During the delta examination status “A” is compared with one of the other two statuses.
Standard operation
Operating state of the system, in which the safety functions are not guaranteed.
Standard application
Is the user program of the standard firmware.
Standard firmware
Is a firmware which cannot be loaded according to the requirements of Functional Safety.
System element
Functional unit consisting of hardware and firmware
System blocks
POUs (function block types, functions) that are a fixed part of the controller. Compare "examined user-
objects" and "system data types".
T
Target system
Synonym for "controller"; This term is used, if the description refers to a concrete controller type.
Test
systematic examination of the functionality of an application by a natural and competent person. Usually,
the dynamic test is meant with the application being executed. Your company's guidelines define whether
the verification and/or validation include (dynamic) tests.
TM
Terminal Module; Module for mounting on a DIN-rail
TM-Bus
Bus between peripheral control module (Master) and I/O-module (Slave)
V
Validation, validate
documented, objective line of argument that an application correctly meets the specific requirements (the
original aims of the customer) for the indented usage. The validation state for the application can be re-
corded in Safety V&V by the V&V state "Validation".

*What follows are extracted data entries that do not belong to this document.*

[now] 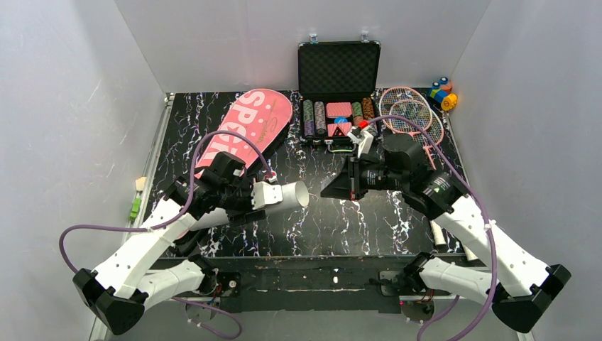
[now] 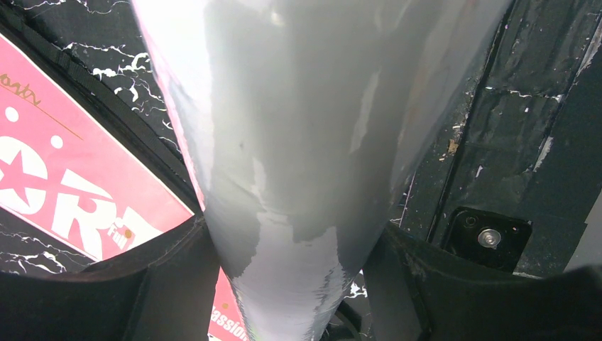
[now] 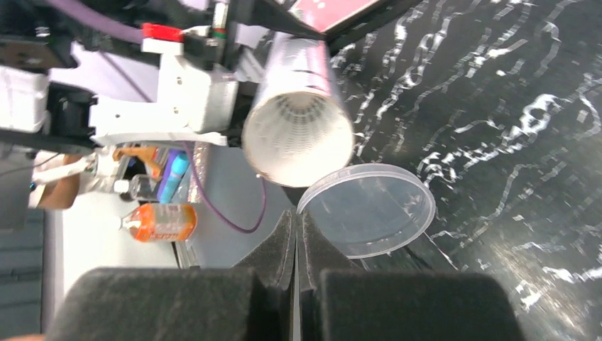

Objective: Pack up the badminton gear

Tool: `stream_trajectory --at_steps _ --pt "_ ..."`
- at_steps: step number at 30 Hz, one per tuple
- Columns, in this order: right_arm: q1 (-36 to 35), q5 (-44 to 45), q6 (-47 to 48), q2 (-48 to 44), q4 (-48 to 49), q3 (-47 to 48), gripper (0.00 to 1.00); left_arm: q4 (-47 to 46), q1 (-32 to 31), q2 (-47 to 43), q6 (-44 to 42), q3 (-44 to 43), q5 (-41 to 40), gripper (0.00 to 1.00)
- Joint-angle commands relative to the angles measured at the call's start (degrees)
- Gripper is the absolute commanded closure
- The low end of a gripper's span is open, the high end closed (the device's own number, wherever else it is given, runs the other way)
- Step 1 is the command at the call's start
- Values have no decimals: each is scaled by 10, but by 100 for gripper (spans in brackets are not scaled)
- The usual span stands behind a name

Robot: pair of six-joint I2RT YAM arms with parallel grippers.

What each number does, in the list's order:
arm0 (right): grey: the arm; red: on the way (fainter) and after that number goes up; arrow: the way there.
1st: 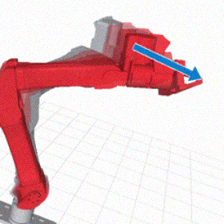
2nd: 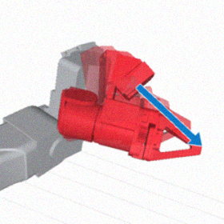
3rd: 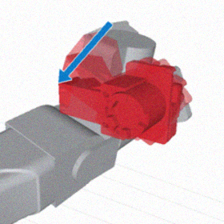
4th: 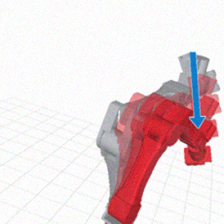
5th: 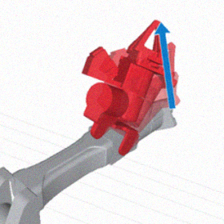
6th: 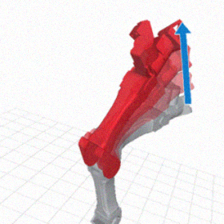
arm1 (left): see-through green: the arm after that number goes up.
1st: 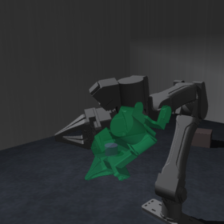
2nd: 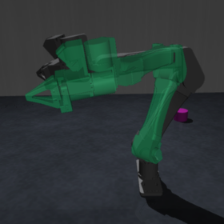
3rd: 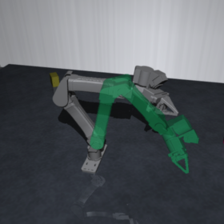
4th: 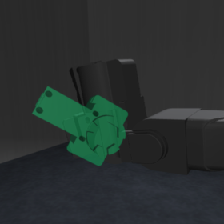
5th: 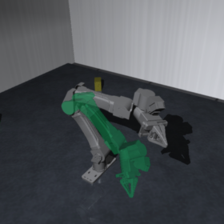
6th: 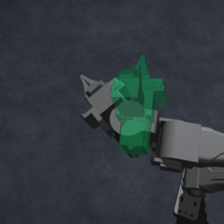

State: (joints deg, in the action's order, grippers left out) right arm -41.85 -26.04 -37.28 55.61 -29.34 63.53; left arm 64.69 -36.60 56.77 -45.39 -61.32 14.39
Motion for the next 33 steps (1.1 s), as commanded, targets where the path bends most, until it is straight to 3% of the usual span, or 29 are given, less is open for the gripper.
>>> stream_trajectory --at_steps 1,7,33 --pt "-24 -64 -5 14 107 19 99 -5 -3 -9 -1 -6 8 77" --pt "-41 -82 -24 35 161 18 99 -3 -3 -11 2 -8 8 77" --pt "-62 -104 -40 80 213 -29 99 -8 -3 -15 6 -11 12 77"
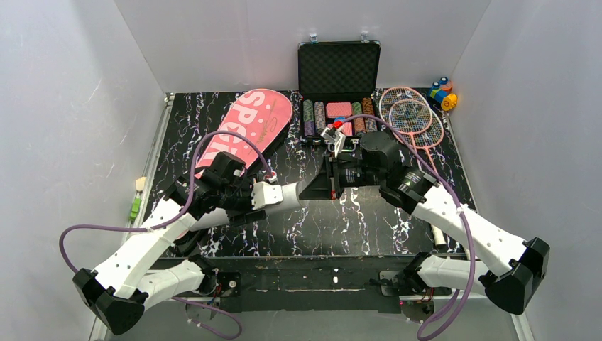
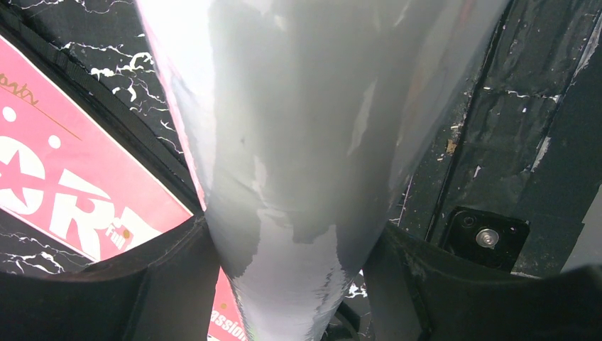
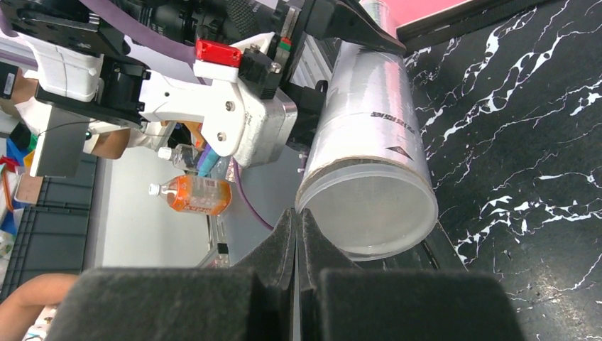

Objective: Pack up the badminton gear

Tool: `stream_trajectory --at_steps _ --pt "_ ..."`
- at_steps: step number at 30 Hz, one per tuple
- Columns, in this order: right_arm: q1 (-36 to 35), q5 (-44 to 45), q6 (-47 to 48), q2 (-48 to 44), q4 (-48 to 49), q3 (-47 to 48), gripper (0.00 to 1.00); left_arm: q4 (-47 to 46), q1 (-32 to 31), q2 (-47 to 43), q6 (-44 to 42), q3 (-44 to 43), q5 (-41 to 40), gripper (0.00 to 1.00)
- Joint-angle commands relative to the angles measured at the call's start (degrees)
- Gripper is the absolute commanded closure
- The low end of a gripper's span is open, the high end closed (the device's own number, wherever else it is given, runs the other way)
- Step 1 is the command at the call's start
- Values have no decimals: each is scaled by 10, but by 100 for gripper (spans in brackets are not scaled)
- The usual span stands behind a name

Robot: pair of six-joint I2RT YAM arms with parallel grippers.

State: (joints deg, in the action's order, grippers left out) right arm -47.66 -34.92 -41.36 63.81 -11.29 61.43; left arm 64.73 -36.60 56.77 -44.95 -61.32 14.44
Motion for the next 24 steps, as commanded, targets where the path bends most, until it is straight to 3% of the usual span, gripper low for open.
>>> stream_trajectory --at_steps 1,13,17,24 --pt "-3 -15 1 -2 31 -8 99 -9 -3 -15 2 -10 11 77" --pt "-3 -28 -10 3 47 -23 98 -10 -3 -15 3 -12 12 77" --pt "-3 -40 -22 2 73 -33 73 -8 -3 -16 4 -13 11 77" --pt "0 -38 -33 -15 100 -44 50 -7 -3 -19 4 -9 12 78"
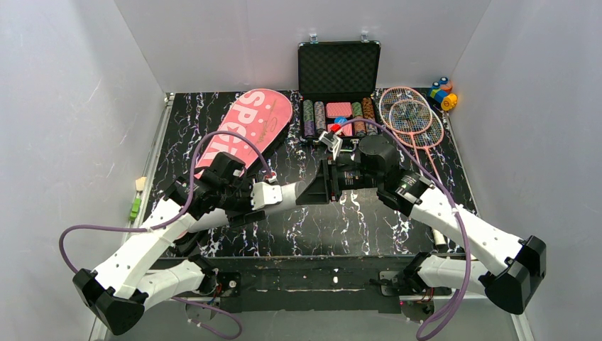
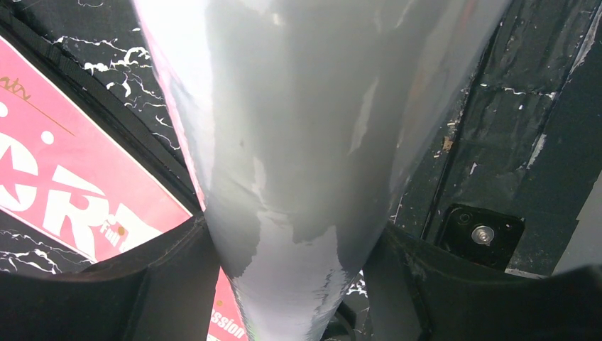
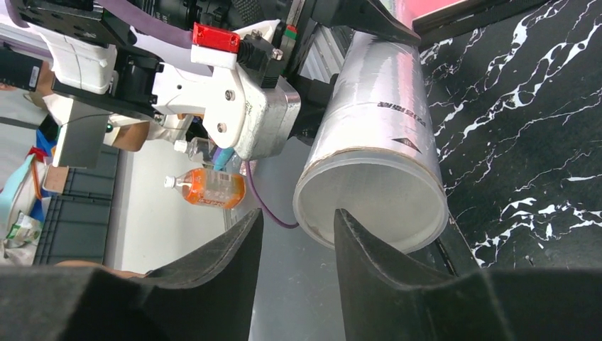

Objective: Pack up the badminton gear

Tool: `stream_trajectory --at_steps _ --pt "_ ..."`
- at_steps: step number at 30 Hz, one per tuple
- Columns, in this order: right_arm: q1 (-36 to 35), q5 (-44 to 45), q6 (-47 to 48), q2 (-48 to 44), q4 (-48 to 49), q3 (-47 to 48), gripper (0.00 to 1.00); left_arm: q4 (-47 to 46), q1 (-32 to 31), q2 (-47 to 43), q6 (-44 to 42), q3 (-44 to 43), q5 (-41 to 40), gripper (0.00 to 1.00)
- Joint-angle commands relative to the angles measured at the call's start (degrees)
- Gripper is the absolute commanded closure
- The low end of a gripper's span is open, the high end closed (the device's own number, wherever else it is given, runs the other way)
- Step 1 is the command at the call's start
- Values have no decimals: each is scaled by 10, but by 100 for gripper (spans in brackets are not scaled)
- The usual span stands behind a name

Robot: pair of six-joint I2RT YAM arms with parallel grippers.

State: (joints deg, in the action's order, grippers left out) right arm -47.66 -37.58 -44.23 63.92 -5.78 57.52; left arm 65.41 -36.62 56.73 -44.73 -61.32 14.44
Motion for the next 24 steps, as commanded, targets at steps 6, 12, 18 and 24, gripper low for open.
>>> stream_trajectory --at_steps 6,12,18,24 --pt "20 -20 -14 -40 52 -14 43 -14 -3 -17 1 -10 14 78" --pt "63 -24 -12 -56 32 -6 42 -14 -2 -20 2 -8 15 78" --pt "64 -37 -29 -23 48 10 41 -14 -3 -18 3 -8 15 78" --pt "62 -22 -45 -10 64 8 46 -14 -2 -17 3 -7 15 78"
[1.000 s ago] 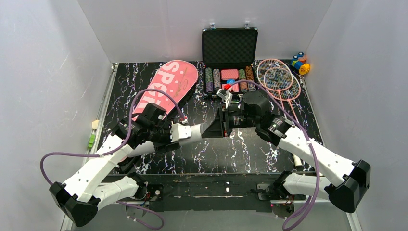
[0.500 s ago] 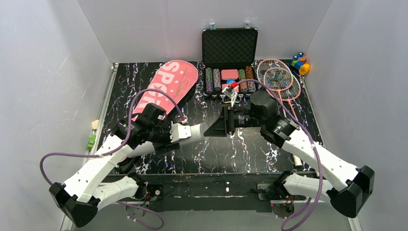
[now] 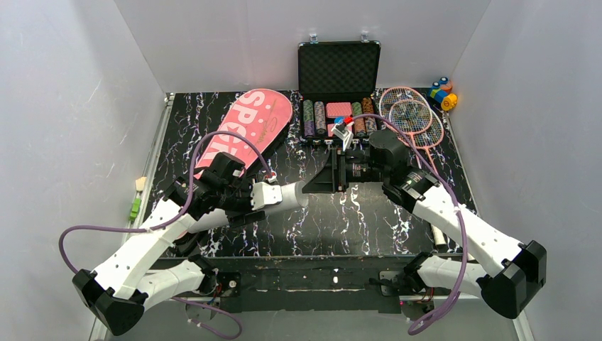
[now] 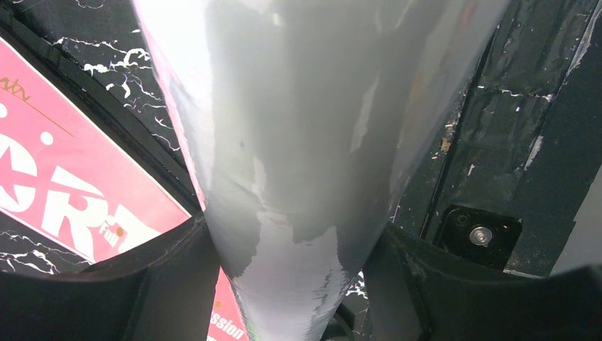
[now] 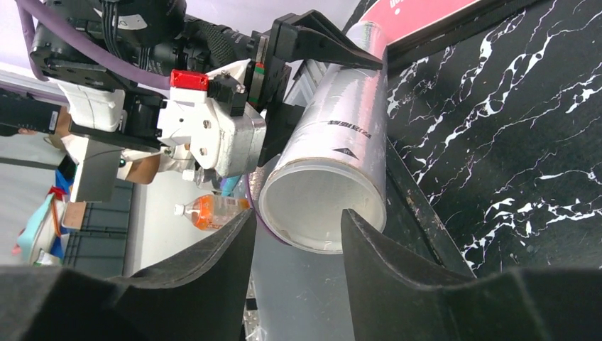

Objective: Pack up the badminton gear

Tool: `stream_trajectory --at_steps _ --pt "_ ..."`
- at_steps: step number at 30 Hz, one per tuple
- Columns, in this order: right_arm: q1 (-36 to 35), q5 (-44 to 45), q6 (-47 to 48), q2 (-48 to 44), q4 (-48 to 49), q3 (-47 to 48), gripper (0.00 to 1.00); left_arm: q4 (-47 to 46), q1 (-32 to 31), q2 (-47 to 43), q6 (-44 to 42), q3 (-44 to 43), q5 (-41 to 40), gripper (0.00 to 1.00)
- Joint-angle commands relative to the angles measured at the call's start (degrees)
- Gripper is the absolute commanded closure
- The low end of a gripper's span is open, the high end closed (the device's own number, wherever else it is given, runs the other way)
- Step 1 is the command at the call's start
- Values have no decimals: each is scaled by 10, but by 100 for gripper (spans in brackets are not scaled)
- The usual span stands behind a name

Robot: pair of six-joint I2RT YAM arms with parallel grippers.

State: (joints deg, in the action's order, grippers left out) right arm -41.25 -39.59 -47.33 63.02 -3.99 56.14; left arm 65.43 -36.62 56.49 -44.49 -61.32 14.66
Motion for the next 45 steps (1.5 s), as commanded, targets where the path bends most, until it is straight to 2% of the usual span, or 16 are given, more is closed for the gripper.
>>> stream_trajectory --at_steps 1,7,10,29,36,41,45 --pt "-3 1 -16 0 52 20 48 -14 -3 -14 2 -7 13 78" --pt "-5 11 -22 10 55 18 68 -18 -3 -13 3 -8 13 78" --pt "-8 15 -20 16 49 22 72 -18 -3 -13 3 -8 13 77" --pt "-54 69 18 54 -18 55 76 -18 -2 -7 4 -20 17 77" --pt "-62 77 13 56 -13 42 81 -18 -2 -6 7 -25 20 78" --pt "-63 98 6 31 -7 22 82 -23 -3 -1 20 -35 26 77" --pt "-63 121 10 -7 -16 2 79 -25 -3 -1 23 -36 28 77"
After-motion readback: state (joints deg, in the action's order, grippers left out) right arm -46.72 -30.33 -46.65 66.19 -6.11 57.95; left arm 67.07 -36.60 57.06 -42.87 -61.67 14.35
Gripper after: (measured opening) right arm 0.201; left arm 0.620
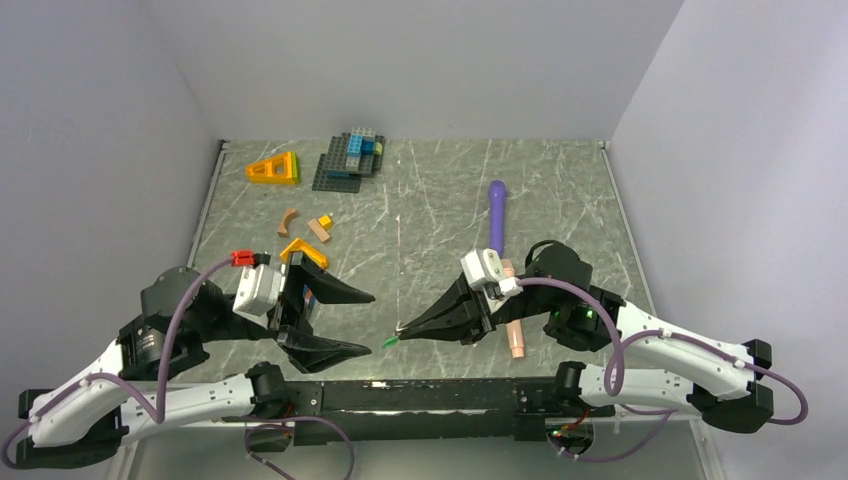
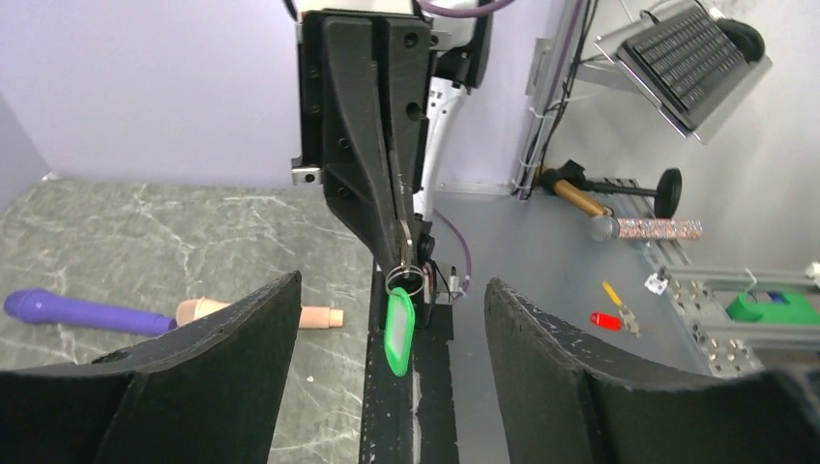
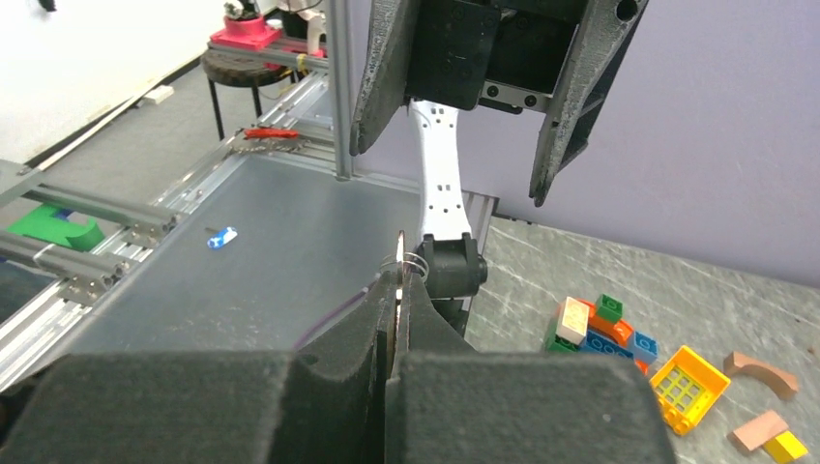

Definition according to "IEC 61508-4 (2010)":
Confirmation by examination and provision of objective evidence that the particular requirements for a
specific intended use are fulfilled […] Therefore, for example, software validation means confirming by
examination and provision of objective evidence that the software satisfies the software safety
requirements specification.
Verification, verify
formal, objective examination of an application whether it and its used elements are conform to a
specification and/or whether they fulfill the given specification. The verification state for the application can
be recorded in Safety V&V by the V&V state "Verification".
Definition according to "IEC 61508-4 (2010)":
Confirmation by examination and provision of objective evidence that the requirements have been fulfilled;
In the context of this standard, verification is the activity of demonstrating for each phase of the relevant
safety lifecycle (overall, E/E/PE system and software), by analysis, mathematical reasoning and/or tests,
that, for the specific inputs, the deliverables meet in all respects the objectives and requirements set for
the specific phase.
V&V state
state for verification, for validation and for release of an application; The current V&V state of an
application can be recorded in Safety V&V.